Reputation: 66
I am currently playing with financial data, missing financial data specifically. What I'm trying to do is fill the gaps basing on gap length, for example: - if length of the gap is lower than 5 NaN, then interpolate - if length is > 5 NaN, then fill with values from different series
So what I am trying to accomplish here is a function that will scan series for NaN, get their length and then fill them appropriately. I just wanted to push as much as I can to pandas/numpy ops and not do it in loops etc...
Below just example, this is not optimal at all:
ser = pd.Series(np.sort(np.random.uniform(size=100)))
ser[48:52] = None
ser[10:20] = None
def count(a):
tmp = 0
for i in range(len(a)):
current=a[i]
if not(np.isnan(current)) and tmp>0:
a[(i-tmp):i]=tmp
tmp=0
if np.isnan(current):
tmp=tmp+1
g = ser.copy()
count(g)
g[g<1]=0
df = pd.DataFrame(ser, columns=['ser'])
df['group'] = g
Now we want to interpolate when gap is < 10 and put something where gap > 9
df['ready'] = df.loc[df.group<10,['ser']].interpolate(method='linear')
df['ready'] = df.loc[df.group>9,['ser']] = 100
To sum up, 2 questions: - can Pandas do it robust way? - if not, what can you suggest to make my way more robust and faster?

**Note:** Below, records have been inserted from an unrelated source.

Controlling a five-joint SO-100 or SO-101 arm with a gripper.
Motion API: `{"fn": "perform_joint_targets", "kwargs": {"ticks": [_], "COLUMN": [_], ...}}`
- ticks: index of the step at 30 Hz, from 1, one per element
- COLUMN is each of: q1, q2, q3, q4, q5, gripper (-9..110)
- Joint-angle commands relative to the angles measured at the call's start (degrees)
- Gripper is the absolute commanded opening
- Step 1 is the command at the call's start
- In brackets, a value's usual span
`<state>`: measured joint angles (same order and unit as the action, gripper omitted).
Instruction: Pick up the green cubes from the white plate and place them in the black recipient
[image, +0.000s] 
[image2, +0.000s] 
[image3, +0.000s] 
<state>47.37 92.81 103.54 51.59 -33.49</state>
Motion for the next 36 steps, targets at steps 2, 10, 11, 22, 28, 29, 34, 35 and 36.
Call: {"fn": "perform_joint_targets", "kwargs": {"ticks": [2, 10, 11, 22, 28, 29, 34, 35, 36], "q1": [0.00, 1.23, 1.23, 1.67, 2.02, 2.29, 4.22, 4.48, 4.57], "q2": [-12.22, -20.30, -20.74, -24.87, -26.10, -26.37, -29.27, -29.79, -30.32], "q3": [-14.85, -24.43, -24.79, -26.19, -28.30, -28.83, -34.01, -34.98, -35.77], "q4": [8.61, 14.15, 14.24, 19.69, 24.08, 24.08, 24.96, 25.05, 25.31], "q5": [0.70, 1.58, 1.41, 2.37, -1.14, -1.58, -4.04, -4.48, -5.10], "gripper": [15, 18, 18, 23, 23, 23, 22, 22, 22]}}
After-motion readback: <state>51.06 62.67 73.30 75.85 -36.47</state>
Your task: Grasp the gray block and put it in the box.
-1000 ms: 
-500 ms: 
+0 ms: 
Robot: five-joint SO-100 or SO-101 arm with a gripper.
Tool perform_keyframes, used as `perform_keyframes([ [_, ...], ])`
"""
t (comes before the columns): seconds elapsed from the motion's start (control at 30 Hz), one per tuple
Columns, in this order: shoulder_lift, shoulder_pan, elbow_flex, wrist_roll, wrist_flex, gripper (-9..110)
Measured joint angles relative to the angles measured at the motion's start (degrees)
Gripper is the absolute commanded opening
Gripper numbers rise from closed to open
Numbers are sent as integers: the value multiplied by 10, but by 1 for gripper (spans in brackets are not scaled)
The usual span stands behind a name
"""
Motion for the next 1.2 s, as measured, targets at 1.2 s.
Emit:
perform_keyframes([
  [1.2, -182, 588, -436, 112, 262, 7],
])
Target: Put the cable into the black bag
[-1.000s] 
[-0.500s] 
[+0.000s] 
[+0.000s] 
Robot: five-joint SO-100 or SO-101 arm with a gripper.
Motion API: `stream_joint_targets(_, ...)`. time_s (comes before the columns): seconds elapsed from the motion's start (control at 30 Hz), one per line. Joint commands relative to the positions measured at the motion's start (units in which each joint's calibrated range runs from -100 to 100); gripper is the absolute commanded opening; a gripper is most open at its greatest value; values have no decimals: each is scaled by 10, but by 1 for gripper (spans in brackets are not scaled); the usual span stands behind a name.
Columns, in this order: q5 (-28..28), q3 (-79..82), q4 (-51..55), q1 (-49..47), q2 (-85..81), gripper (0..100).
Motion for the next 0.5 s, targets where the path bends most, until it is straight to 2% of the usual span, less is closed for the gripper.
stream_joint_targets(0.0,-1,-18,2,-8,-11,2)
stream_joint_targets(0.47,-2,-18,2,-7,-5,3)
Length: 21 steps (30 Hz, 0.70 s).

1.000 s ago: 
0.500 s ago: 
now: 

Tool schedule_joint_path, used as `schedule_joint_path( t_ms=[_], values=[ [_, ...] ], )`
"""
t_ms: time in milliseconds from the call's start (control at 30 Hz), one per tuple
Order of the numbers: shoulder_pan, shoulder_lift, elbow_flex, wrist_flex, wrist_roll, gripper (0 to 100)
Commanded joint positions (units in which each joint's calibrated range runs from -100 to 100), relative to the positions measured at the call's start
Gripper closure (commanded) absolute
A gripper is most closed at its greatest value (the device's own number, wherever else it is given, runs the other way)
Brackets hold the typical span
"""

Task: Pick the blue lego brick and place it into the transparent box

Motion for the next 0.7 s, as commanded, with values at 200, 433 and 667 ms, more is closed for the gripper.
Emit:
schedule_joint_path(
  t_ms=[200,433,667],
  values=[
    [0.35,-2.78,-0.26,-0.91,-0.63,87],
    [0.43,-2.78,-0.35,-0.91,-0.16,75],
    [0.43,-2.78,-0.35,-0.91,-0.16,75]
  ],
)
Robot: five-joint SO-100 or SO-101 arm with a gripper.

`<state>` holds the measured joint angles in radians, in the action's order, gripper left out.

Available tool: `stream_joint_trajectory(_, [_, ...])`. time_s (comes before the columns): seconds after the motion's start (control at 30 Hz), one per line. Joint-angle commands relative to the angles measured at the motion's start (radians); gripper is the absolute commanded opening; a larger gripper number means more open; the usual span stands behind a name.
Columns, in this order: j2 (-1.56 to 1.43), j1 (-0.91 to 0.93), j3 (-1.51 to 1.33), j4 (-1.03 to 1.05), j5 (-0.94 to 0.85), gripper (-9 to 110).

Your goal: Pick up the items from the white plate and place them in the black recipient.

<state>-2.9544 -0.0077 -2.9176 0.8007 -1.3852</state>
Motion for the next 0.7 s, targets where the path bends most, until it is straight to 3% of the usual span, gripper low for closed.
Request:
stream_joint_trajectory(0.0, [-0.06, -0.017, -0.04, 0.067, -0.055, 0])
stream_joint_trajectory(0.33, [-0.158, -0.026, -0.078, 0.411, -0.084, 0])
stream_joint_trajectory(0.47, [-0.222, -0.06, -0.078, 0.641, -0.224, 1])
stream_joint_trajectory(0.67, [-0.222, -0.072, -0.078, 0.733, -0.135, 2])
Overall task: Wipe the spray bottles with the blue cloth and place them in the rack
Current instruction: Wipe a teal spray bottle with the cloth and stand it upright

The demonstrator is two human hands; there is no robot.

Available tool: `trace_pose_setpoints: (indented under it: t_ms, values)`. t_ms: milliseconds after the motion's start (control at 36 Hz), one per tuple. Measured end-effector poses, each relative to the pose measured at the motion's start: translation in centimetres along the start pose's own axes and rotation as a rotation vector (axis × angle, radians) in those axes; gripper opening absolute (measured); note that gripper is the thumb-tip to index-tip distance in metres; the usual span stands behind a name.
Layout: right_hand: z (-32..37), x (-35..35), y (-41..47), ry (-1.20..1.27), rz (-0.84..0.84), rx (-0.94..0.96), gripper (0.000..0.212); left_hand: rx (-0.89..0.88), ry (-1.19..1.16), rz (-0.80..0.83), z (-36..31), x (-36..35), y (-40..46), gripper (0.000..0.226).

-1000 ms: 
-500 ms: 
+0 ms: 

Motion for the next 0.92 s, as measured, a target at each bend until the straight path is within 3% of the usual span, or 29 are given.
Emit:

Lets just focus on 2 points here: first there is this loop over series - it will take ages once I have, say, 100 series with gaps. Maybe something like Numba? Then, I'm interpolating on copies any suggestions on how to do it inplace?
Thanks for having a look
Upvotes: 2
Views: 2053
Reputation: 66
After a lengthy look for an answer it turns out there is no automated way of doing fillna based on gap length.
Conclusion: one can utilize the code from the question, the idea will work.
Upvotes: 0
Reputation: 8483
You could leverage interpolate's limit parameter.
df['ready'] = df.loc[df.group<10,['ser']].interpolate(method='linear',limit=9)
limit : int, default None. Maximum number of consecutive NaNs to fill.
Then run interpolate() a second time with a different method or even run fillna()
Upvotes: 1